Well, it took the full 8 weeks for the Paxil to kick in. I remember waking up everyday and before I’d open my eyes I’d feel out my body and mind and try to feel if anything had changed. Finally one morning, I felt a little lighter. My spirits weren’t quite as down. The Paxil was working!
From that morning on I would have ups and downs, good days and bad days until the good days started outnumbering the bad. When Dakota was 6 months old I finally was well enough to go back to work. However, I went to work for a different company. I was functional again. I wasn’t tip top, but i could do my job. I could get up each morning, get ready for work, get my son fed and off to daycare every morning. That was HUGE for me. That was HUGE for everyone in the PPD support group! I was getting better!
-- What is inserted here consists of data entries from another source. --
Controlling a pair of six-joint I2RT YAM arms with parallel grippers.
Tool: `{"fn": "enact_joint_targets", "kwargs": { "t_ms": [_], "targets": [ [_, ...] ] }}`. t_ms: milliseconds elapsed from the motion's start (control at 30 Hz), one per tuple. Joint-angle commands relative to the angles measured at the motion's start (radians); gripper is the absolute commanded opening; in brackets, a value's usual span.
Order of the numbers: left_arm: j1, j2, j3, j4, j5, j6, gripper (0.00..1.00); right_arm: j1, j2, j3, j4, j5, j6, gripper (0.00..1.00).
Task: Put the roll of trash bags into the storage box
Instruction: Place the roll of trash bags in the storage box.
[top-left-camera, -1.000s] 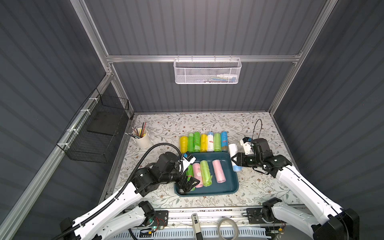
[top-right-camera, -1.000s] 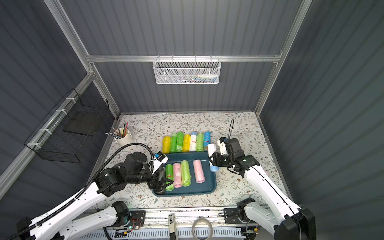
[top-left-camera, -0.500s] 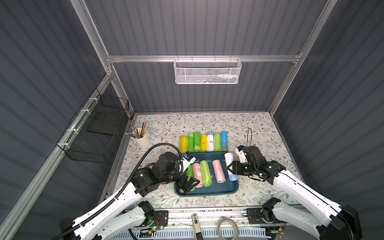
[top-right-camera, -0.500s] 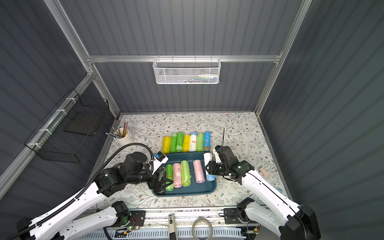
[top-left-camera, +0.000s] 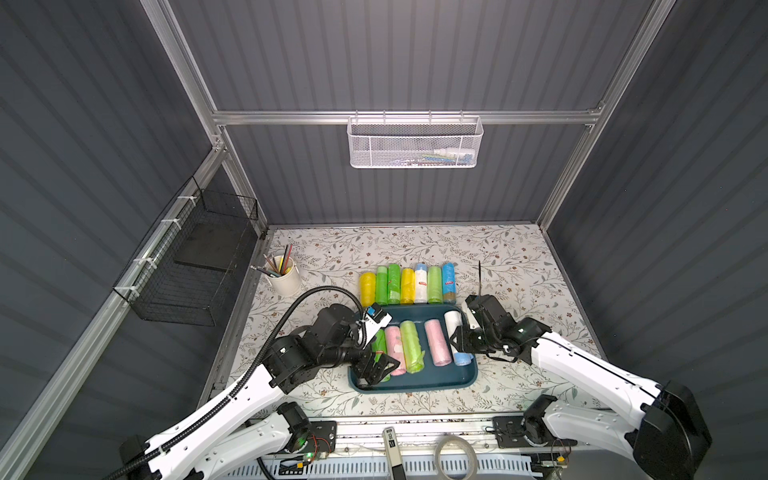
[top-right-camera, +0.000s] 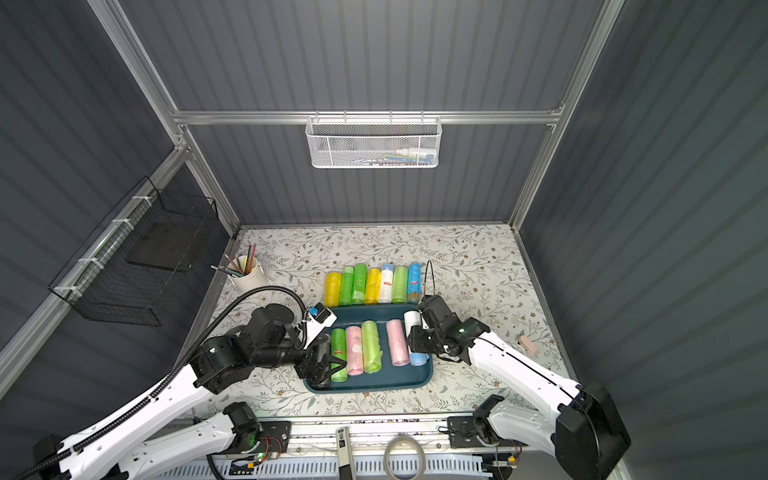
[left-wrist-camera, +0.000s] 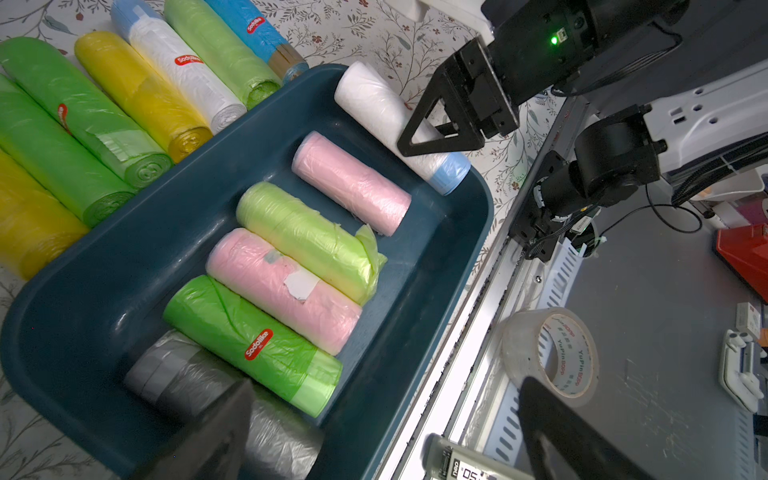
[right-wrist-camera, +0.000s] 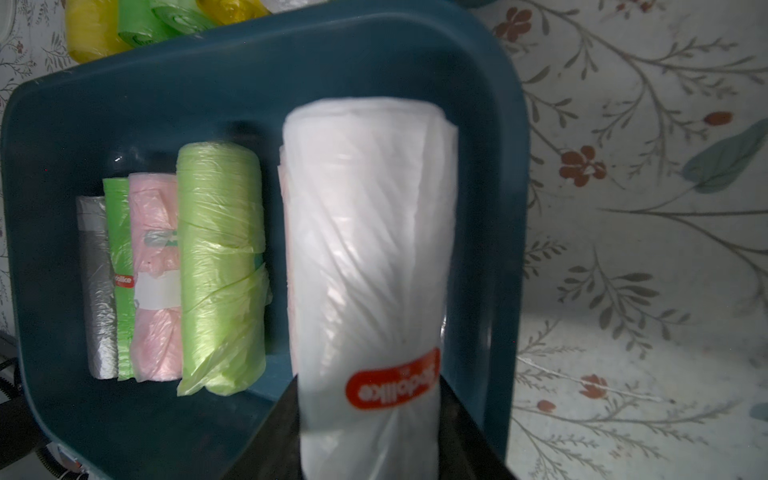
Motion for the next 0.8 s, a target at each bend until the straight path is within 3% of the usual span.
{"fn": "enact_joint_targets", "kwargs": {
  "t_ms": [0, 767],
  "targets": [
    [0.007, -0.007, -0.007, -0.016, 0.015, 0.004, 1.00, 0.014, 0.029, 0.035, 0.027, 0.046, 0.009, 0.45],
    [0.008, -0.007, -0.007, -0.018, 0.016, 0.004, 1.00, 0.038, 0.183, 0.059, 0.088, 0.096, 0.008, 0.45]
  ]
}}
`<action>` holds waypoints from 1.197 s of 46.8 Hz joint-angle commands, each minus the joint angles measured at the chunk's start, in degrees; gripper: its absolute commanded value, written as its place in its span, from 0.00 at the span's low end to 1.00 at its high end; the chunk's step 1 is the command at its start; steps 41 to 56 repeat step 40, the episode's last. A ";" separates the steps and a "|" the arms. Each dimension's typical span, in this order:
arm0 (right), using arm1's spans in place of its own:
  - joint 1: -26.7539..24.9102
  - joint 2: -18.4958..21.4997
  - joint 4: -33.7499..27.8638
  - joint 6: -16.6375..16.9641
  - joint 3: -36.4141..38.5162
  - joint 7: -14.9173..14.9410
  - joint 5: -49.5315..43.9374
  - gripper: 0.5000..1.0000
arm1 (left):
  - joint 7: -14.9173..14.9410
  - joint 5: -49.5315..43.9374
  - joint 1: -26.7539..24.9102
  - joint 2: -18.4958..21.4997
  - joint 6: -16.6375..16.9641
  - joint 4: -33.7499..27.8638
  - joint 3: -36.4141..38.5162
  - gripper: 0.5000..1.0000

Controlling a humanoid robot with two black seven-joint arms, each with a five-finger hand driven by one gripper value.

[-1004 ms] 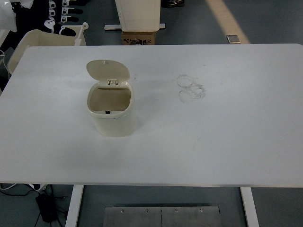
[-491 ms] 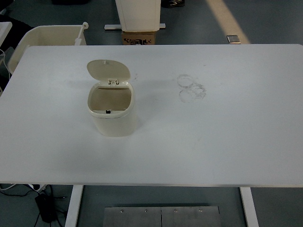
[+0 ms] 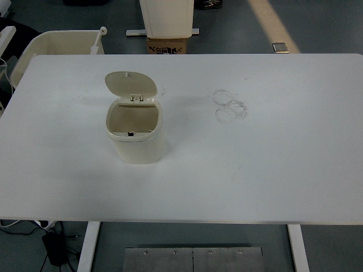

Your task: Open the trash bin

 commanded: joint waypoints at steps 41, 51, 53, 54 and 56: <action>0.00 0.01 0.01 0.01 0.00 0.01 0.04 0.98 | 0.07 0.75 9.60 -10.50 -0.60 8.08 -4.08 1.00; 0.00 0.01 0.01 0.01 0.00 0.01 0.04 0.98 | 0.07 0.75 9.60 -10.50 -0.60 8.08 -4.08 1.00; 0.00 0.01 0.01 0.01 0.00 0.01 0.04 0.98 | 0.07 0.75 9.60 -10.50 -0.60 8.08 -4.08 1.00; 0.00 0.01 0.01 0.01 0.00 0.01 0.04 0.98 | 0.07 0.75 9.60 -10.50 -0.60 8.08 -4.08 1.00; 0.00 0.01 0.01 0.01 0.00 0.01 0.04 0.98 | 0.07 0.75 9.60 -10.50 -0.60 8.08 -4.08 1.00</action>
Now, mind you, I wasn’t all better. I still had brief episodes of panic and annuity and had intrusive thoughts. there were days where I’d get to work, sit through a meeting and then just go home and cry. The only support I had was my support group. If I did nothing else, I went to the group.
People are always asking “How long did it take before you were better?” I really don’t like answering that question. You see, it’s different for all of us. Some people are over it in a couple months, some a couple years. For me it was over in a year. My son reached his first birthday and I was A-OK with the exception of having a 1 year old on my hands!
Every now and then I will show up at a PPD support group meeting. I remember all too well the feelings behind those sad and frightened faces. I see these mothers with their babies and they are fighting back tears and it just hurts inside because I can relate. I KNOW how that feels. But, you know what I tell them? “You are not alone and this will end”.
Holly serves on the PHA board of directors.